**EXERCISE:** Retype exactly the lines that run from the start of the data to the line holding "Where can you see the white", including both, and only those.

**DATA EXCERPTS:**

********************

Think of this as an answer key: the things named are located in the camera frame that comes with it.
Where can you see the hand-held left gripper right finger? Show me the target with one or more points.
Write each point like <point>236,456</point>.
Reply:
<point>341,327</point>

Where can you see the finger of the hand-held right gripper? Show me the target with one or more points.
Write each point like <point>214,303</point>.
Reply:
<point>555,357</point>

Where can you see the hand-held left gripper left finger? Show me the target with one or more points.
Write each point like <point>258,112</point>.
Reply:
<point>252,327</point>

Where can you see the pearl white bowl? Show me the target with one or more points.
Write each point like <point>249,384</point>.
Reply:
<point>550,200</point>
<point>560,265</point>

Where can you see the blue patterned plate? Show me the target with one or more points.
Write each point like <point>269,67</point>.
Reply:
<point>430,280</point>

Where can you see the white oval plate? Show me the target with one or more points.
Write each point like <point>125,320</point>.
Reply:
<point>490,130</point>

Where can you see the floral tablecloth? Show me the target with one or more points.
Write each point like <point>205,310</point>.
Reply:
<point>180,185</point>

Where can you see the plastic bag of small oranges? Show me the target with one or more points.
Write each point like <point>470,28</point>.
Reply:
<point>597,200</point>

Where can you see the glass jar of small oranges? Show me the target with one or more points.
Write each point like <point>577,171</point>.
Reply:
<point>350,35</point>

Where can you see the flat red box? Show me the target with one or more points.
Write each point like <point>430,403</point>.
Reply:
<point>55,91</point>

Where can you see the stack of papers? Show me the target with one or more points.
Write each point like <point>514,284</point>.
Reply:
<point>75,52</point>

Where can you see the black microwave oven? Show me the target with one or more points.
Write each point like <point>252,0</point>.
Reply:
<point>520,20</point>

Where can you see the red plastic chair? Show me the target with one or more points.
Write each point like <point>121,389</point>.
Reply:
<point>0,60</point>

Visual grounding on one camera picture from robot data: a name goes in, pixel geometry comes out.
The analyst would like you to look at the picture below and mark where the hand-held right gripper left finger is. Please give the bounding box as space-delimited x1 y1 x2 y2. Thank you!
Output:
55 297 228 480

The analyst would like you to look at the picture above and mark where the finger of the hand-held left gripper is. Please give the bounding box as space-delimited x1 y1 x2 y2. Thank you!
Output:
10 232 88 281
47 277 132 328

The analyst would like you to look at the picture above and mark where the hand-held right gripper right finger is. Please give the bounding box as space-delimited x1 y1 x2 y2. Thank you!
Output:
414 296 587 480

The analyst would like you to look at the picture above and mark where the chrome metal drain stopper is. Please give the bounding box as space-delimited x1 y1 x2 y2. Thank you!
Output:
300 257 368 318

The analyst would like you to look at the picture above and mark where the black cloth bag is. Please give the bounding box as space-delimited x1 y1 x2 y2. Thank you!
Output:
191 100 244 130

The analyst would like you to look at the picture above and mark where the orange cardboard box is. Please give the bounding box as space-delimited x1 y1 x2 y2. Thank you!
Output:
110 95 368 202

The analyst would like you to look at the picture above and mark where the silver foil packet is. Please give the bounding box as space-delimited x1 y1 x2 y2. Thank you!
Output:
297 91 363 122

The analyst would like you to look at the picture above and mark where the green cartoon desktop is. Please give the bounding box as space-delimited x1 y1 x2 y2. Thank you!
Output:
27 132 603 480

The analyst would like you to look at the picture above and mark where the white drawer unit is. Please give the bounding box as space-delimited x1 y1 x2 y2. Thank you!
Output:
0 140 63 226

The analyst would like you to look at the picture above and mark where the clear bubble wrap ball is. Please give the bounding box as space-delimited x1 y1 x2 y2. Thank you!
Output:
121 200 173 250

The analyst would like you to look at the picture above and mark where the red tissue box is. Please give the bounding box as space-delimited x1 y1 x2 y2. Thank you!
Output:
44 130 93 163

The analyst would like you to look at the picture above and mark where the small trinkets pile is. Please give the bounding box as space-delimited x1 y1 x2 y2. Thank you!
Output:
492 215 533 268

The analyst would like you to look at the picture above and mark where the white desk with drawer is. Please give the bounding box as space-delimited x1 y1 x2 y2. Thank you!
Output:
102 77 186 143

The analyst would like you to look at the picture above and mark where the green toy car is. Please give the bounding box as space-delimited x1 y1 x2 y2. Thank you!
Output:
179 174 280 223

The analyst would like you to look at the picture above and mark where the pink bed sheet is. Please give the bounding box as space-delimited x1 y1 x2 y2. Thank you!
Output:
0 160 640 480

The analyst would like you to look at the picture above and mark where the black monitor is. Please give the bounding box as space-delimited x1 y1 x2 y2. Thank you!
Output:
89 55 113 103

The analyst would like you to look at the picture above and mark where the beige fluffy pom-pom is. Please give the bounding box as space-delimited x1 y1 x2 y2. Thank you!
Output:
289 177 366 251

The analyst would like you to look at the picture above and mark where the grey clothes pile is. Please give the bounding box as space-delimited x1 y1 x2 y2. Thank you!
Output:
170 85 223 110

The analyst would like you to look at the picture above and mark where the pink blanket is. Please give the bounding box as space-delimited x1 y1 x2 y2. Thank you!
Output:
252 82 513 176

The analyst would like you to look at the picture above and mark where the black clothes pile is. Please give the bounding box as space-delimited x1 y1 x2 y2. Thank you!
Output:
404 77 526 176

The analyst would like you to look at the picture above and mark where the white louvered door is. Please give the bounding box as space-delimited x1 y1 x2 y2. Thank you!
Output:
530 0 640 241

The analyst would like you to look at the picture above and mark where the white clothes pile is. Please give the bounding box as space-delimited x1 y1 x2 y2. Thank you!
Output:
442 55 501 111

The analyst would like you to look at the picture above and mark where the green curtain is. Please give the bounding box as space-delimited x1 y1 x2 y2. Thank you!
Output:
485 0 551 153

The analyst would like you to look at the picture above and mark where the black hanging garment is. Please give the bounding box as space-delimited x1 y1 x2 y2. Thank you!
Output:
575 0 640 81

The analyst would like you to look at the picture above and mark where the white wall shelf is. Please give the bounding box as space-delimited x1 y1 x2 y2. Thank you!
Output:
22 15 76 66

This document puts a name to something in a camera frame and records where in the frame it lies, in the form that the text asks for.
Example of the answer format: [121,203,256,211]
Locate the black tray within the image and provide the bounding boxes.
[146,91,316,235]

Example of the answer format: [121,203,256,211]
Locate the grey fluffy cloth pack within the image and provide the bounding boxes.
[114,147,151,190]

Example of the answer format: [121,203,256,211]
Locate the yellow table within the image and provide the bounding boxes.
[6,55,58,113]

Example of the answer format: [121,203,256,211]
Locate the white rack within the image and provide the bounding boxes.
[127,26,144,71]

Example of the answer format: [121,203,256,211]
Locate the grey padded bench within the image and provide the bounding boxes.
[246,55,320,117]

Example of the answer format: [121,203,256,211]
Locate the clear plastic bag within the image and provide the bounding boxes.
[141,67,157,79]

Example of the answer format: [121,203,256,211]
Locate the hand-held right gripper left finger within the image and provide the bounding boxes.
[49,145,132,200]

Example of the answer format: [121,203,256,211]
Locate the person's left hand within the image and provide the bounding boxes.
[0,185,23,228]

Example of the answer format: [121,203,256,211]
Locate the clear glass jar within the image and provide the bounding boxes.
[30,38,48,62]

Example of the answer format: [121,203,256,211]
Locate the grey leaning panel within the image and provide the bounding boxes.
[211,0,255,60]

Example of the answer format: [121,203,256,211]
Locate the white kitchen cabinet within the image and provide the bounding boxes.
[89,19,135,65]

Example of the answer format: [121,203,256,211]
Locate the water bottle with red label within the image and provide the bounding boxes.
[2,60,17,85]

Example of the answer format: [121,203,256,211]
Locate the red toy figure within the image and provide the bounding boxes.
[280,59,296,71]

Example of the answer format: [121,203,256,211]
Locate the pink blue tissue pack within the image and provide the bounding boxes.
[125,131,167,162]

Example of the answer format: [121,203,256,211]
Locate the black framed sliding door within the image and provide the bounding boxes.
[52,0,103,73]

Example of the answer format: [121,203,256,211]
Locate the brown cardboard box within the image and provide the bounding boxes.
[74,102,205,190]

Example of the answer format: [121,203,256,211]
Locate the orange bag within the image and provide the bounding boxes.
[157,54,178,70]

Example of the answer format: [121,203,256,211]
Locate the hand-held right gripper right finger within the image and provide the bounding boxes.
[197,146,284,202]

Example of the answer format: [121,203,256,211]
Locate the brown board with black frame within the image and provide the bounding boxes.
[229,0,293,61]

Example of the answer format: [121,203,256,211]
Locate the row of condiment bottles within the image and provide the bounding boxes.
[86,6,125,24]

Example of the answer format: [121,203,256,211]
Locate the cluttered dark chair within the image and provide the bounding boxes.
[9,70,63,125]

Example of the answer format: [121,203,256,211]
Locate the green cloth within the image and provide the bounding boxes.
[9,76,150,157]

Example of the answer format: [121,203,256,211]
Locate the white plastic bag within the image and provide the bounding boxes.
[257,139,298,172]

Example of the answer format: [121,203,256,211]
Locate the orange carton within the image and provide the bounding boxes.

********************

**ANSWER BOX:**
Think of this as an answer key: the things named are located in the camera frame that comes with it.
Where can you see the hand-held left gripper right finger? Show me the target with one or more points.
Write each point like <point>236,456</point>.
Reply:
<point>341,327</point>

Where can you see the finger of the hand-held right gripper? Show me the target with one or more points.
Write each point like <point>214,303</point>.
Reply:
<point>555,357</point>

Where can you see the hand-held left gripper left finger? Show me the target with one or more points.
Write each point like <point>258,112</point>.
Reply:
<point>252,327</point>

Where can you see the pearl white bowl? Show me the target with one or more points.
Write each point like <point>249,384</point>.
Reply:
<point>550,200</point>
<point>560,265</point>

Where can you see the blue patterned plate? Show me the target with one or more points.
Write each point like <point>269,67</point>.
Reply:
<point>430,280</point>

Where can you see the white oval plate? Show me the target with one or more points.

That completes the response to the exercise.